Trademark: identifiers used in commerce
Trademark protects names, logos, sound marks, and other identifiers consumers associate with a single source of goods or services. The USPTO does register sound marks, including specific spoken phrases — Taylor Swift's two recent filings on "Hey, it's Taylor Swift" and "Hey, it's Taylor" sit in this lane.
What trademark does not protect is a voice in the abstract. Sound marks attach to specific, distinctive identifiers used in commerce — not to the general sound of a person's voice.
Right of publicity: unauthorized commercial use, state by state
Right of publicity is a body of state law in the United States. It protects against unauthorized commercial use of name, likeness, and (in many jurisdictions) voice. It is the framework most directly aimed at AI imitation of a specific person.
What it does not provide is uniform federal coverage. The strength and scope of right-of-publicity protections vary significantly across U.S. states and abroad.
The provenance gap — and why it sits with the creator
None of the three frameworks above documents what a track contains. They apply to disputes after the fact. The question every creator using AI tools faces — "what part of this is human, and how do you know?" — is a documentation question, not a litigation question.
That documentation is provenance. It is the contemporaneous record of how the track came to exist: contributors and roles, AI tools and what they produced, source files before AI processing, voice and likeness basis where relevant, and timestamps for each step. The U.S. Copyright Office's 2025 Part 2 report and its registration practice both lean on this kind of record when assessing human authorship.
What an AI-assisted creator can actually do this week
Save your prompt history. Save the pre-AI source files. Write down the contributor splits while they're fresh. Note which tool produced what, and what you kept versus discarded. Then write a one-paragraph release-readiness summary for the track.
RightsDocket starts with the Free Rights Review — a diagnostic that surfaces what is documented and what is missing, then recommends the right paid product: Rights Receipt for an existing track, or Human Proof Pack for stronger pre-creation evidence capture.
Practical takeaway
Pick the right tool for the right question.

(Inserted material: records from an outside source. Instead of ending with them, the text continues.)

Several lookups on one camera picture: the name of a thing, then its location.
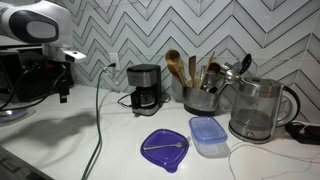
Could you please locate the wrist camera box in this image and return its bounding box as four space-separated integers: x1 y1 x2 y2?
63 49 87 64

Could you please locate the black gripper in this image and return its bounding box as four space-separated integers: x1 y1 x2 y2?
45 60 73 104

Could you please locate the slotted wooden spatula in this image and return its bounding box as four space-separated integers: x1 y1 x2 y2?
199 50 217 90

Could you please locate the metal fork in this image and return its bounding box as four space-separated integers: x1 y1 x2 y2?
143 135 192 152

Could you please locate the blue glass plate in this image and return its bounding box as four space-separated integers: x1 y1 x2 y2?
0 106 36 125

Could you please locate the black power adapter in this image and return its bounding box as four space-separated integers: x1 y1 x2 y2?
284 121 320 146

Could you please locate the small wooden spoon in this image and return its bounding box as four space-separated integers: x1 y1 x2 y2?
166 63 186 88

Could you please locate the white wall outlet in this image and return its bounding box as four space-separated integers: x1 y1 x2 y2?
108 52 121 72

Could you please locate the purple plastic lid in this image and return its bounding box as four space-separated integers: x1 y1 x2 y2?
140 128 190 174

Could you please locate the shiny metal ladle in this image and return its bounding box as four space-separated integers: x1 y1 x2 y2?
215 68 242 96

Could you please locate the green cable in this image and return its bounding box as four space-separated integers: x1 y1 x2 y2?
80 62 117 180

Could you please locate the glass steel electric kettle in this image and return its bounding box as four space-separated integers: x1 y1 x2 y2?
228 76 301 145

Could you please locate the black perforated spoon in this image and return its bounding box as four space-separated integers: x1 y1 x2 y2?
237 53 253 76

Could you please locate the clear container blue lid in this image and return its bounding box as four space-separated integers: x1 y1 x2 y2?
188 115 230 158

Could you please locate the silver utensil bucket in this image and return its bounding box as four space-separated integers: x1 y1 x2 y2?
181 83 221 117

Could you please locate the metal perforated spoon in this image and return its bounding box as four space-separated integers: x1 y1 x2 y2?
221 61 235 73

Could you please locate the black microwave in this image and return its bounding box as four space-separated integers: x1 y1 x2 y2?
0 49 75 104

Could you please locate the black silver coffee maker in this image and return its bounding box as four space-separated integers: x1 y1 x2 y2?
126 63 164 118

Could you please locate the dark copper ladle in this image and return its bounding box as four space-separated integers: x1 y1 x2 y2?
207 62 223 76

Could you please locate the large round wooden spoon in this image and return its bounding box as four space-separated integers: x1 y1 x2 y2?
164 49 188 88

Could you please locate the dark stove edge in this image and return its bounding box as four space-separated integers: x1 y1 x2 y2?
0 145 55 180

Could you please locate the thin white cable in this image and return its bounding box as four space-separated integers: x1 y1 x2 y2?
227 141 320 180

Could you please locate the plain wooden spatula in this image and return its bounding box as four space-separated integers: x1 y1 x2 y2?
188 54 198 89

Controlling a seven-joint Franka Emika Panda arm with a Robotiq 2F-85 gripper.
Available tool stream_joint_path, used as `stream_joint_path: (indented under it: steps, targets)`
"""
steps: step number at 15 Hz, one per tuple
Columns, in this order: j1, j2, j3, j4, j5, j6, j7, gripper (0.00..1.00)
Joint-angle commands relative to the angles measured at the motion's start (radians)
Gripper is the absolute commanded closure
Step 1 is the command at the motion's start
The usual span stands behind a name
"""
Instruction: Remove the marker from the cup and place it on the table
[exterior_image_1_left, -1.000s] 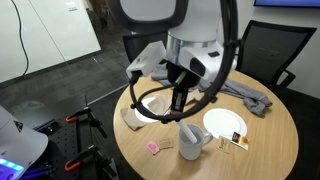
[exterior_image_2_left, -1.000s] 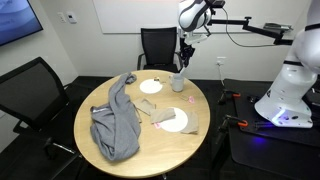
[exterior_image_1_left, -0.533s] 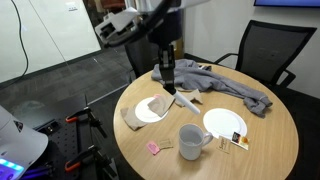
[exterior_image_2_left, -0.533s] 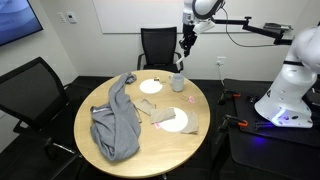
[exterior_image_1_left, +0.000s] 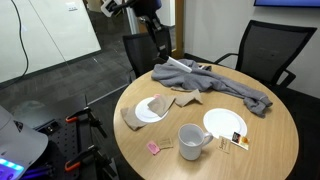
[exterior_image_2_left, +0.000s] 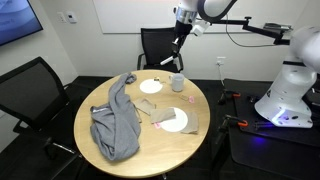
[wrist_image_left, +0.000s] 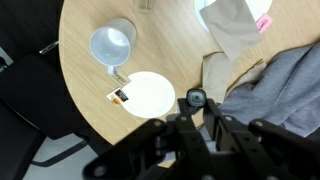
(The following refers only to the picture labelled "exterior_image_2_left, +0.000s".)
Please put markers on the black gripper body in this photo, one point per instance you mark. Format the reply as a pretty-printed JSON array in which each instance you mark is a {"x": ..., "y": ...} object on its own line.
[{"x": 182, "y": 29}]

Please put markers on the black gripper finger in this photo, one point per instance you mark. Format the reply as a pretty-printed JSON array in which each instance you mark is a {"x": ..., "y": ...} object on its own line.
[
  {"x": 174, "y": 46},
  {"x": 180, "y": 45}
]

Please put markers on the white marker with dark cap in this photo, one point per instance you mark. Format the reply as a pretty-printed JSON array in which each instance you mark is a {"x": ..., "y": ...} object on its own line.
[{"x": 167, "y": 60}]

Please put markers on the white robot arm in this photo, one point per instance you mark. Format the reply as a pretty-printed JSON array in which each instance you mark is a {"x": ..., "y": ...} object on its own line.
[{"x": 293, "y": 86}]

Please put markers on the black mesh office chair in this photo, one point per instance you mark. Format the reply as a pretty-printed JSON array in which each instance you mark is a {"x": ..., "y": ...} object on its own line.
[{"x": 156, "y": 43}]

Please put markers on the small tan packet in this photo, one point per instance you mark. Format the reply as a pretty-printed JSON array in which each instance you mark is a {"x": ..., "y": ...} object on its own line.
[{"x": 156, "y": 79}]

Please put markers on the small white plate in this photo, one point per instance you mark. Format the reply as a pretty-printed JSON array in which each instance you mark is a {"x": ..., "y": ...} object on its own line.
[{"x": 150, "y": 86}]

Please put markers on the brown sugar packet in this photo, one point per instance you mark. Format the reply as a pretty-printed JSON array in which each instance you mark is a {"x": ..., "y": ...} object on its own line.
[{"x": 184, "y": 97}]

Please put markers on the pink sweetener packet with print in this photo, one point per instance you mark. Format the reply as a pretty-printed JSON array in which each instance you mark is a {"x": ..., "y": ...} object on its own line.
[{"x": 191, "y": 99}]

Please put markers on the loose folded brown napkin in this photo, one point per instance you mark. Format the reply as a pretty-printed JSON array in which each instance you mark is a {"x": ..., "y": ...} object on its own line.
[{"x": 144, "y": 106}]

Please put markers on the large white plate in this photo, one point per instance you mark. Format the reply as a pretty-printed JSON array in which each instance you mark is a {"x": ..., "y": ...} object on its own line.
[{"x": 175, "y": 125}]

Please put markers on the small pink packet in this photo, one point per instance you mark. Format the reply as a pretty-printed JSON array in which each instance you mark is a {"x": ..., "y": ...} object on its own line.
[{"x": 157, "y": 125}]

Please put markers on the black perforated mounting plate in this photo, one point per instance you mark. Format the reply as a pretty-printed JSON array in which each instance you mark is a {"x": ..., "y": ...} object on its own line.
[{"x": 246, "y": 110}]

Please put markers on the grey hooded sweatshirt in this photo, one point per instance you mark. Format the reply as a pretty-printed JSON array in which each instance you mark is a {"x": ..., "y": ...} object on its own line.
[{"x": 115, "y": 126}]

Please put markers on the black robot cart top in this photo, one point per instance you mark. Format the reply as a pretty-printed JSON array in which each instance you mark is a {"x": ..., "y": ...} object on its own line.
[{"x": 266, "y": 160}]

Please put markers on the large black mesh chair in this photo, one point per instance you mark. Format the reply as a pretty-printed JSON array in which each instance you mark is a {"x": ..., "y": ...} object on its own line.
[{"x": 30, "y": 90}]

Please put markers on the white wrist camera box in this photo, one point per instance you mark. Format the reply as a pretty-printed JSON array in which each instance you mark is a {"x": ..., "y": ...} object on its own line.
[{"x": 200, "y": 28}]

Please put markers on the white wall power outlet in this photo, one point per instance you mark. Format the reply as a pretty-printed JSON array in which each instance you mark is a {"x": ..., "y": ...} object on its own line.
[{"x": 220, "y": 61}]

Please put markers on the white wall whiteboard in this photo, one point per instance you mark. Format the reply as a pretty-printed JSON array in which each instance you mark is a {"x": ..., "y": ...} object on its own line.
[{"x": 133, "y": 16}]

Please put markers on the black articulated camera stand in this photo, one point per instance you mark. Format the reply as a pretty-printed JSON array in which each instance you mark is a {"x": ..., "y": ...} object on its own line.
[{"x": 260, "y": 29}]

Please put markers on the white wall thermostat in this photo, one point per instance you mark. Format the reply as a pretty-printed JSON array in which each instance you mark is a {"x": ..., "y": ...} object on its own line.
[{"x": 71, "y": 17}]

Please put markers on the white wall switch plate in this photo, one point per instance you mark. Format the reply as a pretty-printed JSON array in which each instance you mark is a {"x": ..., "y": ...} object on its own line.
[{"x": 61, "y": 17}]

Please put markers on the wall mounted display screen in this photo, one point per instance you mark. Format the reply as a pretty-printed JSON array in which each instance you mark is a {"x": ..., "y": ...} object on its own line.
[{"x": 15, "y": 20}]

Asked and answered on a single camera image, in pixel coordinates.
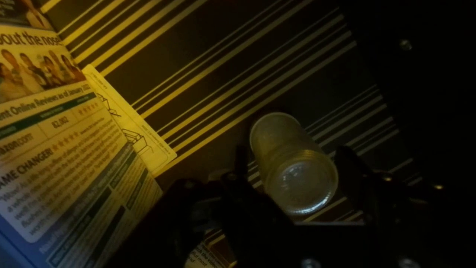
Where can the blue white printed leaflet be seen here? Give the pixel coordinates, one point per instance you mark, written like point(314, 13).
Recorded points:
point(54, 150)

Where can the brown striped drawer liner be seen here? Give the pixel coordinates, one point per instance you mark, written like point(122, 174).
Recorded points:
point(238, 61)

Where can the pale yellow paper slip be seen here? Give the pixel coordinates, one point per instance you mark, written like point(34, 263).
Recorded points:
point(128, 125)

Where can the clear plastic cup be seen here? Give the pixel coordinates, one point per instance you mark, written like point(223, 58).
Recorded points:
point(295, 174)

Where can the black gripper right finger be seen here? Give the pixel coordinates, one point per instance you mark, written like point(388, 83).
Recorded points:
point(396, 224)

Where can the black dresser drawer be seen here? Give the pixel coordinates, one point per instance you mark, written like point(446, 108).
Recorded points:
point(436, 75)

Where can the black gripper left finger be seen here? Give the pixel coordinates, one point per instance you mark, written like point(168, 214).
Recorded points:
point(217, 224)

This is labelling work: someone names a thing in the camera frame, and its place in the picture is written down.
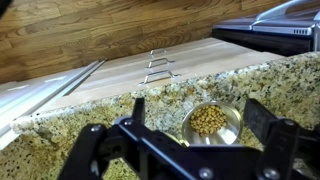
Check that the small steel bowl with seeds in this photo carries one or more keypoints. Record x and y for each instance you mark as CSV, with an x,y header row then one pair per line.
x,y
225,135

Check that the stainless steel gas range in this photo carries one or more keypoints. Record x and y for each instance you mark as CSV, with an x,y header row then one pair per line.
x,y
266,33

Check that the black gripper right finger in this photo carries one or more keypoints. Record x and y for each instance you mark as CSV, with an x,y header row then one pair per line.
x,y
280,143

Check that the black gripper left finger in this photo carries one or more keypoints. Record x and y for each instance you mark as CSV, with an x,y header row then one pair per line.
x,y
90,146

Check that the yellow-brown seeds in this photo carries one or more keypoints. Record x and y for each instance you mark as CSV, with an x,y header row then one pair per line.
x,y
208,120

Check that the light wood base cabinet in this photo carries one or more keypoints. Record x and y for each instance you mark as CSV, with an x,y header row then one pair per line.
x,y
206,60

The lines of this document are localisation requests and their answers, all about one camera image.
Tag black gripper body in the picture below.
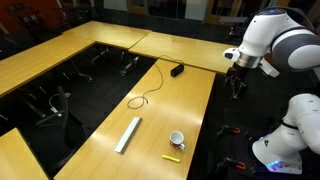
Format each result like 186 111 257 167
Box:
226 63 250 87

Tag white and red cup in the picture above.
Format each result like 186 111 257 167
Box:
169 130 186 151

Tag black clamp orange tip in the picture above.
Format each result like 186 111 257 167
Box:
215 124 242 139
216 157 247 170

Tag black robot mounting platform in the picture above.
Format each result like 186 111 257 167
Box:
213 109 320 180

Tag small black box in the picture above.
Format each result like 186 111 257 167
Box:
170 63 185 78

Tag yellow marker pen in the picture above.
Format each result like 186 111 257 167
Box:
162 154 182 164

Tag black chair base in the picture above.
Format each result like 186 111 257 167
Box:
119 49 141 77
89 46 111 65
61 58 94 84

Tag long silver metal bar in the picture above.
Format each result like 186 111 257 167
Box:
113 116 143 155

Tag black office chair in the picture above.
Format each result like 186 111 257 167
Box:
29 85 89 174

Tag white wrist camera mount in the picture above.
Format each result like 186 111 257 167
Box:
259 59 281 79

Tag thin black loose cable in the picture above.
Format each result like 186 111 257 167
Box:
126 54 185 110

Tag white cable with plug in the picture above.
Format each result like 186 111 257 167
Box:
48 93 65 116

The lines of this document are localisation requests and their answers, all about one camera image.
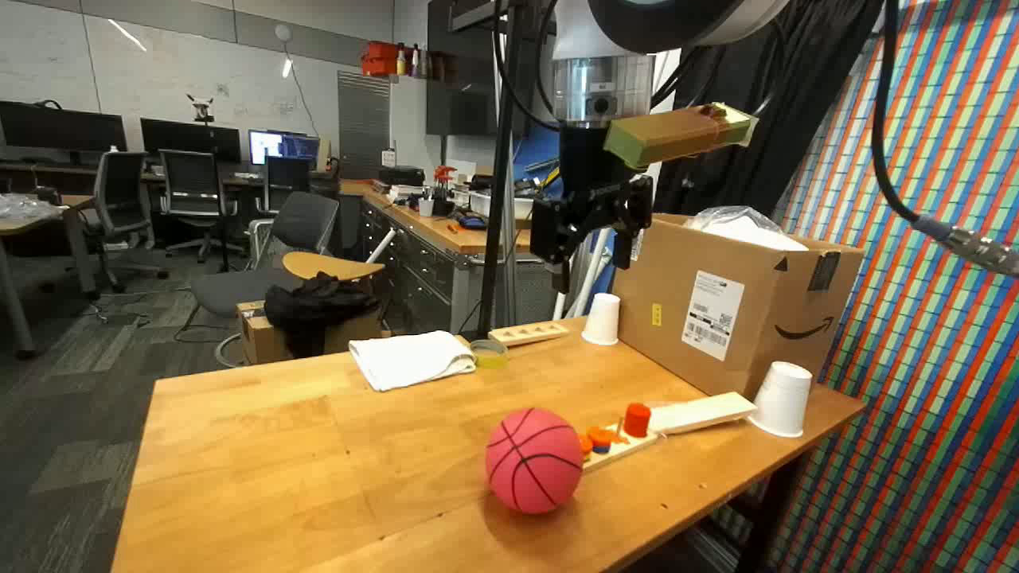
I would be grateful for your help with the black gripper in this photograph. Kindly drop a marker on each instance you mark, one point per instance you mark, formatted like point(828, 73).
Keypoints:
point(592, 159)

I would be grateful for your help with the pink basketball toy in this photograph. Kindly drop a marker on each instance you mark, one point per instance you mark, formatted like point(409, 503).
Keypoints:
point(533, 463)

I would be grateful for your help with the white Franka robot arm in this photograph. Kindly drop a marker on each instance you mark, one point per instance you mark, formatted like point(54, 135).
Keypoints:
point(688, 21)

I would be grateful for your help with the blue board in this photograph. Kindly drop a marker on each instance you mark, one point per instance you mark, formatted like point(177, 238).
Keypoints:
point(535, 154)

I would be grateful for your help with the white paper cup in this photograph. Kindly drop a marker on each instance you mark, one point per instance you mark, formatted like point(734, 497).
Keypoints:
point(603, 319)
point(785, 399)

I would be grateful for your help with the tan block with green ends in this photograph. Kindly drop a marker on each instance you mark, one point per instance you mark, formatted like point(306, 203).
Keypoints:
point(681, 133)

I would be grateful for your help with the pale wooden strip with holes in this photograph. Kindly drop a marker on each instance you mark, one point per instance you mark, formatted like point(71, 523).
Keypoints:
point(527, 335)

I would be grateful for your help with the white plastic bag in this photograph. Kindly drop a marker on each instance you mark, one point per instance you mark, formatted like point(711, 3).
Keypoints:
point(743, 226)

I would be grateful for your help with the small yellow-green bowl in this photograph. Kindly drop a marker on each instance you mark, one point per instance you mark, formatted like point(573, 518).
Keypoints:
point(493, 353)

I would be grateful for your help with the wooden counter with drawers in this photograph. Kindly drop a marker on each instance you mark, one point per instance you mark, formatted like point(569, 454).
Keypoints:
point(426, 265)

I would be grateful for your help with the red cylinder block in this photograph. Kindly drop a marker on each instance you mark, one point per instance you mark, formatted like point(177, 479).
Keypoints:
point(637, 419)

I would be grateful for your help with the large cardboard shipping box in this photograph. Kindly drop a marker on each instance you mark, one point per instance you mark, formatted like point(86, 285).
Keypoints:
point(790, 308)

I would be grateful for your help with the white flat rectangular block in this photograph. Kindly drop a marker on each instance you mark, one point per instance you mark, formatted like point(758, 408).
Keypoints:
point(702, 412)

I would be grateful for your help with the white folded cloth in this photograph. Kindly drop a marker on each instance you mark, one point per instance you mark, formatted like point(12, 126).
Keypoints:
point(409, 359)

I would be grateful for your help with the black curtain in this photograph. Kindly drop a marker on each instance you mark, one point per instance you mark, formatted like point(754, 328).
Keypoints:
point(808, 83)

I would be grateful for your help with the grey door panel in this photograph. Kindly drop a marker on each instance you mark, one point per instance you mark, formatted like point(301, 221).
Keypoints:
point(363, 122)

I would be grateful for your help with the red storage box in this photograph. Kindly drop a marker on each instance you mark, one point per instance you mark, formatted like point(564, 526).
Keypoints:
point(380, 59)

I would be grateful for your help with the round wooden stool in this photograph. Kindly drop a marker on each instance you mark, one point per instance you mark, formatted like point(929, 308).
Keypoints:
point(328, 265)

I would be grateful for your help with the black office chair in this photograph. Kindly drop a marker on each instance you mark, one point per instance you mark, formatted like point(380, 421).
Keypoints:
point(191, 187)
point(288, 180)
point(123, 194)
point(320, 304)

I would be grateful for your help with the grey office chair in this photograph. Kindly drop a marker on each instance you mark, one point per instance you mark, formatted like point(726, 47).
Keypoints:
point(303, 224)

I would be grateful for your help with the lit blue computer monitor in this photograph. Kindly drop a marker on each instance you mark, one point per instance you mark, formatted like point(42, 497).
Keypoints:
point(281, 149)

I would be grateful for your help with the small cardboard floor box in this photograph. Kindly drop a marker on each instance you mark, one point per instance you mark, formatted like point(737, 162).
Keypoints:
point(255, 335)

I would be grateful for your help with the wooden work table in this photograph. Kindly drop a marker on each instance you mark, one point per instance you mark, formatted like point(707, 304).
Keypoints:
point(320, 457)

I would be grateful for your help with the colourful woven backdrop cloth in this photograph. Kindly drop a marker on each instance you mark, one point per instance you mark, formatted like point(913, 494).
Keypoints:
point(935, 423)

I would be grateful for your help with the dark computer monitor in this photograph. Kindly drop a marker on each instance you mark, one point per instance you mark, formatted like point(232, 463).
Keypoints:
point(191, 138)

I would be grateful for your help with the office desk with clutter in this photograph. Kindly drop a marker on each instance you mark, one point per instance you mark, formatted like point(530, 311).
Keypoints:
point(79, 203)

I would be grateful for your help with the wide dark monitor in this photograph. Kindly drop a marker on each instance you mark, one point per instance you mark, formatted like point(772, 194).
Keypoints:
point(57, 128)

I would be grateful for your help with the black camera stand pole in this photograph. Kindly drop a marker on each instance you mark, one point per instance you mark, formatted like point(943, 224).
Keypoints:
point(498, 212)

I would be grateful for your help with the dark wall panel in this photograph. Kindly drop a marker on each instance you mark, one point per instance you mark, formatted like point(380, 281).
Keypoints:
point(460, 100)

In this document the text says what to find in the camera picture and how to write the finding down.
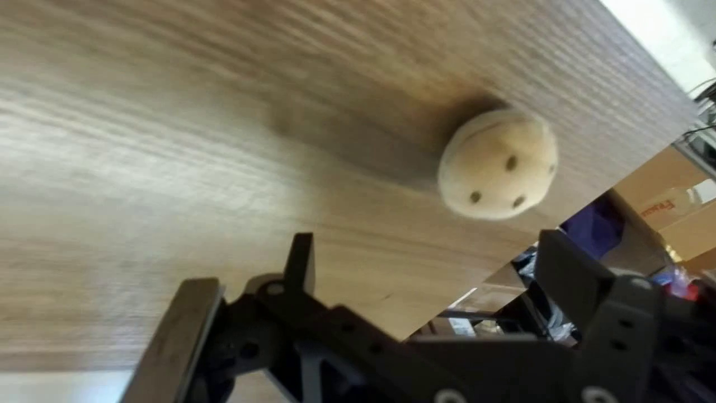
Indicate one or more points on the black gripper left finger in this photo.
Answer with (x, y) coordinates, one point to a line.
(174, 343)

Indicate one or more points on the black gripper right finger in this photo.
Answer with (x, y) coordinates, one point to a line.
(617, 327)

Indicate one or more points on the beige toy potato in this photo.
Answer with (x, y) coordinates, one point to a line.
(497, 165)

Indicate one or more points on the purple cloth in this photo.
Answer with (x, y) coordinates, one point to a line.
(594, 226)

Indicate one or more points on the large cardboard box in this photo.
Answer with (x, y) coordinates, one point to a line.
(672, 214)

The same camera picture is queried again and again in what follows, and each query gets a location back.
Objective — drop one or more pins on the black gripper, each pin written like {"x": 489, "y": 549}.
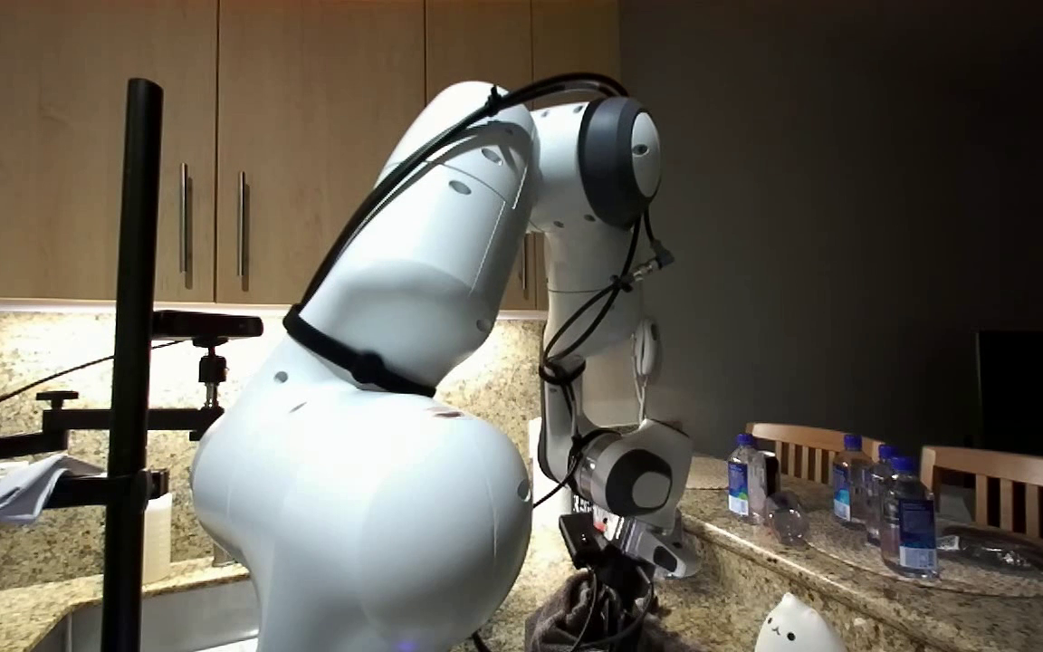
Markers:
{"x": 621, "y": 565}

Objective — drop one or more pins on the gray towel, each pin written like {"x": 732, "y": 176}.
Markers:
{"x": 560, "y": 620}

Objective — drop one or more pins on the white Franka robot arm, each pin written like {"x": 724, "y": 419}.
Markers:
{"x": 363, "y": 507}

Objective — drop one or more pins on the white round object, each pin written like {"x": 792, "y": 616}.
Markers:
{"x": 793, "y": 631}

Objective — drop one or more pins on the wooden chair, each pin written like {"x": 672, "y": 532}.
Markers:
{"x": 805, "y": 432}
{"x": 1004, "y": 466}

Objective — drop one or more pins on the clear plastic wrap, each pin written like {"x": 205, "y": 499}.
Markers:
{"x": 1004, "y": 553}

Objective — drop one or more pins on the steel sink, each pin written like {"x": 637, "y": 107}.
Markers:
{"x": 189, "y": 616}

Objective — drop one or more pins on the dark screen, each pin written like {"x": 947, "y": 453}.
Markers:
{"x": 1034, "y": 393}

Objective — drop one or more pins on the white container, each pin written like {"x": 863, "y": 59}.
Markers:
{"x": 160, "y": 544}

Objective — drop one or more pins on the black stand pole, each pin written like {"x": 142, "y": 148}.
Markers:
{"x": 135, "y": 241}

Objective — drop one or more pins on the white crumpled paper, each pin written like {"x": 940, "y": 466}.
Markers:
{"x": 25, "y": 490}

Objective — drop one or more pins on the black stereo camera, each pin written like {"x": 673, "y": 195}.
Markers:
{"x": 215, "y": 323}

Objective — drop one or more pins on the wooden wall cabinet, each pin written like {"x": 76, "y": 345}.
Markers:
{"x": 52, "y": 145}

Copyright, trademark, and right of publicity address disputes. Provenance is what supports your filing, your distributor disclosure, and your reviewer diligence. Not legal advice.
About the Author
Abhi Basu
The RightsDocket editorial team covers music copyright, AI provenance, and legal documentation for creators and counsel. Guides are reviewed against current USCO guidance, distributor terms, and emerging AI copyright case law.
Frequently asked questions
Does copyright cover my voice?
No, not directly. Copyright protects original recordings and compositions where a human author can be identified. AI tools can produce new audio that sounds like a person without copying any existing recording, so there is no "original" for copyright to attach to.
Is right of publicity federal law?
No. It is a body of state law in the United States that protects against unauthorized commercial use of name, likeness, and (in many states) voice. Coverage and remedies vary substantially by jurisdiction.
What is provenance, in this context?
Provenance is the documented record of how a piece of audio came to exist — who contributed, what AI tools were used, when each step happened, and what evidence supports the story. Standards like C2PA and RFC 3161 give it technical structure.
Why does this distinction matter for working musicians?
Because the action you can take is different in each case. Copyright filings turn on what you can prove was human-authored. Distributor disclosures turn on what you can describe about AI tool use. Trademark and right-of-publicity claims are usually for situations where someone else is misusing your identity — which is a narrower set of facts than "I made a track with AI."